In which lines of the data does the string "left" appear? Copy every one.

[Start of section]

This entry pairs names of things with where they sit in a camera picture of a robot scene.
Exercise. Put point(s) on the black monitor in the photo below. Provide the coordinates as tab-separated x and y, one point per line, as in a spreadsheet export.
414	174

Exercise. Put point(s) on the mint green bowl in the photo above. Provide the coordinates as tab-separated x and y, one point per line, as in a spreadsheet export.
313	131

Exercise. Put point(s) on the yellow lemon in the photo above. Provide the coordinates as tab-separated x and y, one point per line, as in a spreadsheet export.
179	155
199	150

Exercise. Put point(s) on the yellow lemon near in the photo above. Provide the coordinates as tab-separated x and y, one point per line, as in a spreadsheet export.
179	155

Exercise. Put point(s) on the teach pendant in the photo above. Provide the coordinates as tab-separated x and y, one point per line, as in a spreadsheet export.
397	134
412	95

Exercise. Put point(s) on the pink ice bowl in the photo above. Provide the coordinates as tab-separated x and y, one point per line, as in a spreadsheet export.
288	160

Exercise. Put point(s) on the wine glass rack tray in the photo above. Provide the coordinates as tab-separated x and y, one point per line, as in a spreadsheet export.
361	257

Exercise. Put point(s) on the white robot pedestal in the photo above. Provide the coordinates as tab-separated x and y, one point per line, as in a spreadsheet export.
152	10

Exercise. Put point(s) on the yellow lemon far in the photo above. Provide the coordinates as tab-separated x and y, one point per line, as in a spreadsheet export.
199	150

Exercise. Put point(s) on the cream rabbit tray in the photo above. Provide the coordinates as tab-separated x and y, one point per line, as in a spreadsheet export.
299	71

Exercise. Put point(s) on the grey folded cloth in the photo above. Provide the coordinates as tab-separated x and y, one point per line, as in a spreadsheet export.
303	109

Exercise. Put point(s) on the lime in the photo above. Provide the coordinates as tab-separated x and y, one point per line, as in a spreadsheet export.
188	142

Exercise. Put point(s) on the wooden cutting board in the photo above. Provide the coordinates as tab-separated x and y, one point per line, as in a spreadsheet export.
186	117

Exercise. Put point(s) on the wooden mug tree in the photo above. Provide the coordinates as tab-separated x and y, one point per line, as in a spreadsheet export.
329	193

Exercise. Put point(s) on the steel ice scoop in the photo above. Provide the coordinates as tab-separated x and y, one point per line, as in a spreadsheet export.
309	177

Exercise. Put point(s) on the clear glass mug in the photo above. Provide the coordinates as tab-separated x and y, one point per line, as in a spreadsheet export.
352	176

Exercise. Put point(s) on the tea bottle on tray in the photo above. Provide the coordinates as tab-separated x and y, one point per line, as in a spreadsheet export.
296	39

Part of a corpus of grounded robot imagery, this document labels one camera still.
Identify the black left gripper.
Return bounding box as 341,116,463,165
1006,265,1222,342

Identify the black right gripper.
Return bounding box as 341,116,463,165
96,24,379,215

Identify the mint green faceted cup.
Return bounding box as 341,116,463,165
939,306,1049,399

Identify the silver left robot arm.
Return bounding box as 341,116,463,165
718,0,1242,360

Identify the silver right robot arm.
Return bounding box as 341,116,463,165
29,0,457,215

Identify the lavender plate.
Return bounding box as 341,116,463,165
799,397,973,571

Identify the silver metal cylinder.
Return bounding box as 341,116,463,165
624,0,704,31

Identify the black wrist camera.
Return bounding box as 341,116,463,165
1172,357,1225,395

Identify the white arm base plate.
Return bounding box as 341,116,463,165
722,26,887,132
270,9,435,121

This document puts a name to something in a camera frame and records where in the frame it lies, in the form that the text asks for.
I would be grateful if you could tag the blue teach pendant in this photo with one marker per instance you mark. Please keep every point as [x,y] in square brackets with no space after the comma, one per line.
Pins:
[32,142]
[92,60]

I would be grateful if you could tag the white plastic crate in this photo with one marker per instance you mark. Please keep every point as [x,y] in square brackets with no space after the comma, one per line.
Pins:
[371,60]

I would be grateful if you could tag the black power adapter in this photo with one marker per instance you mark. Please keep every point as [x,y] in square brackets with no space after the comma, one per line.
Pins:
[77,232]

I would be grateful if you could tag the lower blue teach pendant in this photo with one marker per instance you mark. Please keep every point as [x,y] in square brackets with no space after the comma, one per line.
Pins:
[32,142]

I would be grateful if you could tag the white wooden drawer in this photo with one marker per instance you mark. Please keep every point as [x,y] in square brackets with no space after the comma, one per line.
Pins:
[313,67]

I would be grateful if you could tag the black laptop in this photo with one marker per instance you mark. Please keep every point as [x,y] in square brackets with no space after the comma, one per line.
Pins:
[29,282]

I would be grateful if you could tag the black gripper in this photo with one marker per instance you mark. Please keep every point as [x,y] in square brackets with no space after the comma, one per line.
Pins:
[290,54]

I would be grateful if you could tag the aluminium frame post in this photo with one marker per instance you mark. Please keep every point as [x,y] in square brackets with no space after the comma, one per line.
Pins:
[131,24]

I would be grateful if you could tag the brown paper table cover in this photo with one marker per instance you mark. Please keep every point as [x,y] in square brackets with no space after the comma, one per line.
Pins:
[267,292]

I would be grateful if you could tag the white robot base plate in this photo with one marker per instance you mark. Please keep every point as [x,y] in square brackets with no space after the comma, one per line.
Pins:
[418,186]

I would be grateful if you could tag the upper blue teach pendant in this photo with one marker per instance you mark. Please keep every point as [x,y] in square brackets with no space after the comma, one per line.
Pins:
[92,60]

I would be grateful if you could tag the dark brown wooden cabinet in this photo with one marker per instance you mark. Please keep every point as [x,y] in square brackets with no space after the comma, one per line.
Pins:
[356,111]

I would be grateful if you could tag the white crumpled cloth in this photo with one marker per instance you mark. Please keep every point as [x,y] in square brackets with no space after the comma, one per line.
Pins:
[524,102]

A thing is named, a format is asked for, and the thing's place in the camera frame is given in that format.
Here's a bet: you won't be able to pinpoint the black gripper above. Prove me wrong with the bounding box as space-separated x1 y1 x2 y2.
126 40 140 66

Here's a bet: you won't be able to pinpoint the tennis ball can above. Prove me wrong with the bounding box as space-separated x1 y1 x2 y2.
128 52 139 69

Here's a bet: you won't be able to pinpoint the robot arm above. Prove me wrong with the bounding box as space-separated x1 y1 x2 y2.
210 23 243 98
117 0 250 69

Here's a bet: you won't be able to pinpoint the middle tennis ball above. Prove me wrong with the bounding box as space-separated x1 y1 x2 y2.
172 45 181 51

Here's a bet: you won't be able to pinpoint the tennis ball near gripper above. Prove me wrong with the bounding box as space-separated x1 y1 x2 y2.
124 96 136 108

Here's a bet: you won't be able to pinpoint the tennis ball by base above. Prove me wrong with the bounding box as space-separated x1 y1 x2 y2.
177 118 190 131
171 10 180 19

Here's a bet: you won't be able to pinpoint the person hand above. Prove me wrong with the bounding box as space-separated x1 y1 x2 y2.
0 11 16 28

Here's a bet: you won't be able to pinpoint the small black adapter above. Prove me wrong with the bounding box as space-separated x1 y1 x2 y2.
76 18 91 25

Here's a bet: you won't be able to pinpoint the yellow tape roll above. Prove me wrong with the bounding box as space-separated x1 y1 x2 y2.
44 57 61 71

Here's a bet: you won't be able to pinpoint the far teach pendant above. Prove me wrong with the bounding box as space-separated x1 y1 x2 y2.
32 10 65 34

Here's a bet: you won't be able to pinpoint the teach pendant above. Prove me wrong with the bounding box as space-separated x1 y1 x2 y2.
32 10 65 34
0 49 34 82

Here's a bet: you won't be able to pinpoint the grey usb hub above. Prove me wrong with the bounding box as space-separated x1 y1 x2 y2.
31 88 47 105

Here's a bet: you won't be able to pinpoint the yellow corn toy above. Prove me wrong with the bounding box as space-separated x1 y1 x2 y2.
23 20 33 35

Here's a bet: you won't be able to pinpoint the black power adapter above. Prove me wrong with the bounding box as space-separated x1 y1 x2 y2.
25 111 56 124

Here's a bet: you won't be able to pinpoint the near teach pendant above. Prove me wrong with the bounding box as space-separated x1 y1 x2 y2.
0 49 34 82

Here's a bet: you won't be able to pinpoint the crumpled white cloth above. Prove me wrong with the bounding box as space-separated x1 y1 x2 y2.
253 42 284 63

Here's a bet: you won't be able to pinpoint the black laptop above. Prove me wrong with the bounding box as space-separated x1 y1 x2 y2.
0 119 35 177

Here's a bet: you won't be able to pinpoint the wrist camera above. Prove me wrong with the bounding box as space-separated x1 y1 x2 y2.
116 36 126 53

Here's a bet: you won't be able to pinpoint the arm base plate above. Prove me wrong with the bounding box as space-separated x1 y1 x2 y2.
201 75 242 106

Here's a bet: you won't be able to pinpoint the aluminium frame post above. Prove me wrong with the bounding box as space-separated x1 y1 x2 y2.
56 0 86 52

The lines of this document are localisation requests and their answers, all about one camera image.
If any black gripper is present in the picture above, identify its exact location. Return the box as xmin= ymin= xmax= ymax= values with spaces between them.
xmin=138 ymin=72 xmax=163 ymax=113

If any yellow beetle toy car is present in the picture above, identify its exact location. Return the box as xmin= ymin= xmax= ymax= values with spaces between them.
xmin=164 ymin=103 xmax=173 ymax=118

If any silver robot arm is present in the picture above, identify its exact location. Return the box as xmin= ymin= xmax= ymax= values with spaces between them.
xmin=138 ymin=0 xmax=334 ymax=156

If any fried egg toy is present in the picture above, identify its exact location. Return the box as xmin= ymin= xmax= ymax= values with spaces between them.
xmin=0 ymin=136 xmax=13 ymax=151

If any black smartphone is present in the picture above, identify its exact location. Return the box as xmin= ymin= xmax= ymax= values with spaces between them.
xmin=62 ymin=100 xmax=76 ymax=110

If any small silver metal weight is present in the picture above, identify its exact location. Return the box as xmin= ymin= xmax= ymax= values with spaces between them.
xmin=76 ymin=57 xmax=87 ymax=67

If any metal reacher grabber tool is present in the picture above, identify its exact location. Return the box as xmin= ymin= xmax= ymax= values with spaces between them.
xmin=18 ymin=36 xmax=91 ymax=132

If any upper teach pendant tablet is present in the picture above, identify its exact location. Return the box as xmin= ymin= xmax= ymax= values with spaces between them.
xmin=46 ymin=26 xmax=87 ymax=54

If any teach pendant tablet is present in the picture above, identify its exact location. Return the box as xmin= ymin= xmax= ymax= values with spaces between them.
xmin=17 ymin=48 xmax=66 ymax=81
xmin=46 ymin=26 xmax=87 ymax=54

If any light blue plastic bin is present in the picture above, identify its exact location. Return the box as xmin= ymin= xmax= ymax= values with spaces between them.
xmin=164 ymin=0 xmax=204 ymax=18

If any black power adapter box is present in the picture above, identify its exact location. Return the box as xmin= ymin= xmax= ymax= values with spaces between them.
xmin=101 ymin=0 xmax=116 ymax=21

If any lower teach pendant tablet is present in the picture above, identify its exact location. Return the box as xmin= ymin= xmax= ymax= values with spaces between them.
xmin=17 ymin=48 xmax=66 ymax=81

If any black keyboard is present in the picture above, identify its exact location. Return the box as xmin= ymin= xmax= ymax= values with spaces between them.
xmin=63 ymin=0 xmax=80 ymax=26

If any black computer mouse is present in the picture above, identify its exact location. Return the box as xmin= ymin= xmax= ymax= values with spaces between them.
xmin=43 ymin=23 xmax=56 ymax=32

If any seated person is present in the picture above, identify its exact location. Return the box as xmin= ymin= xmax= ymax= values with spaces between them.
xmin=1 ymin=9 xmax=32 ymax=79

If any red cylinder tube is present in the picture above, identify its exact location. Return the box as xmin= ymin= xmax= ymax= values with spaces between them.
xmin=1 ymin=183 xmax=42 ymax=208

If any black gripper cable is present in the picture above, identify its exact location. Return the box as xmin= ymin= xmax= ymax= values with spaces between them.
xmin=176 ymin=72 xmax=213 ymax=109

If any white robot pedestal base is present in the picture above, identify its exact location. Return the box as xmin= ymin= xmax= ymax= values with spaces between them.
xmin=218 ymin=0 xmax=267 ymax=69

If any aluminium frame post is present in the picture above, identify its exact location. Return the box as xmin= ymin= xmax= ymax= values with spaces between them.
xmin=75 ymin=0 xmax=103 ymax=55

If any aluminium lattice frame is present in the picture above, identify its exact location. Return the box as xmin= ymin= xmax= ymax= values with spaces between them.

[End of section]

Written reply:
Identify the black left gripper.
Identify the silver left robot arm.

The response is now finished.